§ Requirement:
Return all of the data exactly, omitting any images.

§ Provided material:

☆ ☆ ☆

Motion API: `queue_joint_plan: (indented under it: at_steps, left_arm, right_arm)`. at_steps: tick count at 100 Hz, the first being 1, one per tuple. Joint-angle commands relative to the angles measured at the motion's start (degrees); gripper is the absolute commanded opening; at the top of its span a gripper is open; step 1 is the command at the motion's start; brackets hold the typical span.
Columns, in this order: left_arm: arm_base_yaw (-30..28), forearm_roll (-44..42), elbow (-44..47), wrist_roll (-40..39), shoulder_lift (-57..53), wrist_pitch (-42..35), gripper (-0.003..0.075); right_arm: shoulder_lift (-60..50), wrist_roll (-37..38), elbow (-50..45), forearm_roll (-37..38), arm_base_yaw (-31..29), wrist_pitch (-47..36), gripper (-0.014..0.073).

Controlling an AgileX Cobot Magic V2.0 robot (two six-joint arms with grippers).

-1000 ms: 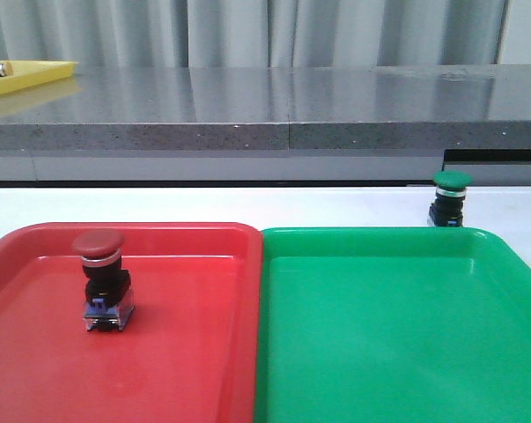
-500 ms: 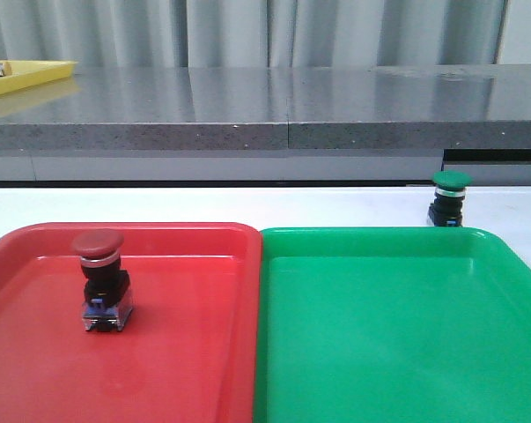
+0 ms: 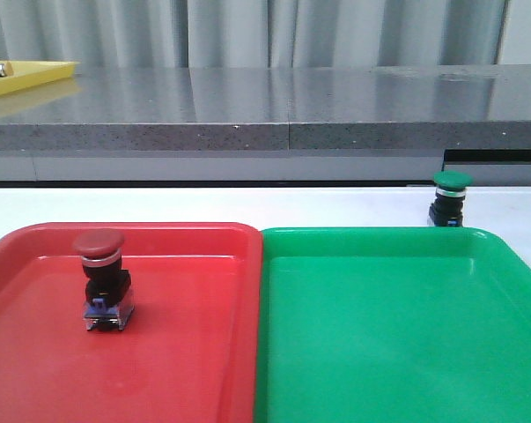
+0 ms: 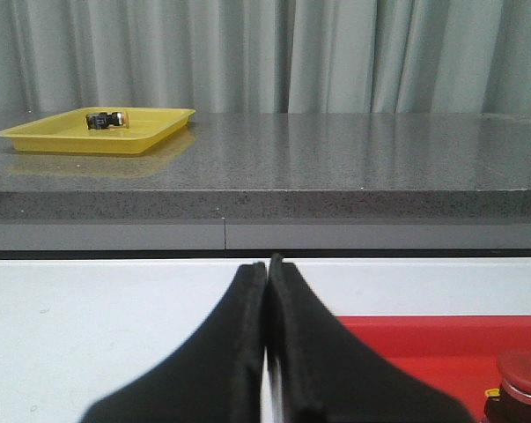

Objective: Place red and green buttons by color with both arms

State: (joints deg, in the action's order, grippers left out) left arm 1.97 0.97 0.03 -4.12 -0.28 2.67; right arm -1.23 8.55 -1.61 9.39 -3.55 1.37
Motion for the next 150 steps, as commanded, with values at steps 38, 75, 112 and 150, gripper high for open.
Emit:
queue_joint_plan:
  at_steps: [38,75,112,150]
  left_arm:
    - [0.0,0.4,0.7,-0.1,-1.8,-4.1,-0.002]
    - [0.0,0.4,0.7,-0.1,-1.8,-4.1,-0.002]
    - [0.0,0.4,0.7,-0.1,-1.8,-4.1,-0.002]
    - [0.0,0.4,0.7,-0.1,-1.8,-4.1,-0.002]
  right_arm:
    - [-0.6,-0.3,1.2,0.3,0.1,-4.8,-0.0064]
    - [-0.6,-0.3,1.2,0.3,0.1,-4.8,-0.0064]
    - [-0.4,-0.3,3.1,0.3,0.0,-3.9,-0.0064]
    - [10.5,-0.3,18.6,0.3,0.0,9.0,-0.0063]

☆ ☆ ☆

§ Result of this exercise:
Motion API: `queue_joint_plan: (indented under it: at_steps, left_arm, right_arm)`. at_steps: tick count at 100 Hz, the first being 1, one per tuple. Joint-angle commands relative to the angles measured at the motion's start (degrees); gripper is the absolute commanded opening; at the top of its span a gripper is open; step 1 is the command at the motion's start; brackets hold the typical span.
Columns, in this order: left_arm: arm_base_yaw (-30..28), forearm_roll (-44..42), elbow (-44..47), wrist_roll (-40..39), shoulder_lift (-57..53), wrist_pitch (-42..35), gripper (-0.003..0.075); right_arm: shoulder_lift (-60..50), wrist_roll (-37..38), elbow (-50..45), forearm_roll (-37..38), arm_base_yaw (-31..29), wrist_pitch (-47..36), gripper (-0.014..0.073).

Controlling an AgileX Cobot Magic V2.0 robot (two six-joint arms with grippers).

-1000 ms: 
-500 ms: 
+0 ms: 
+0 ms: 

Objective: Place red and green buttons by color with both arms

State: (joints deg, in the action's order, grippers left out) left arm 1.97 0.97 0.03 -4.12 -0.28 2.67; right arm -1.23 8.55 -1.61 9.39 -3.55 1.37
Motion for the next 150 steps, as commanded, with values at steps 38, 75, 112 and 150, gripper high for open.
Emit:
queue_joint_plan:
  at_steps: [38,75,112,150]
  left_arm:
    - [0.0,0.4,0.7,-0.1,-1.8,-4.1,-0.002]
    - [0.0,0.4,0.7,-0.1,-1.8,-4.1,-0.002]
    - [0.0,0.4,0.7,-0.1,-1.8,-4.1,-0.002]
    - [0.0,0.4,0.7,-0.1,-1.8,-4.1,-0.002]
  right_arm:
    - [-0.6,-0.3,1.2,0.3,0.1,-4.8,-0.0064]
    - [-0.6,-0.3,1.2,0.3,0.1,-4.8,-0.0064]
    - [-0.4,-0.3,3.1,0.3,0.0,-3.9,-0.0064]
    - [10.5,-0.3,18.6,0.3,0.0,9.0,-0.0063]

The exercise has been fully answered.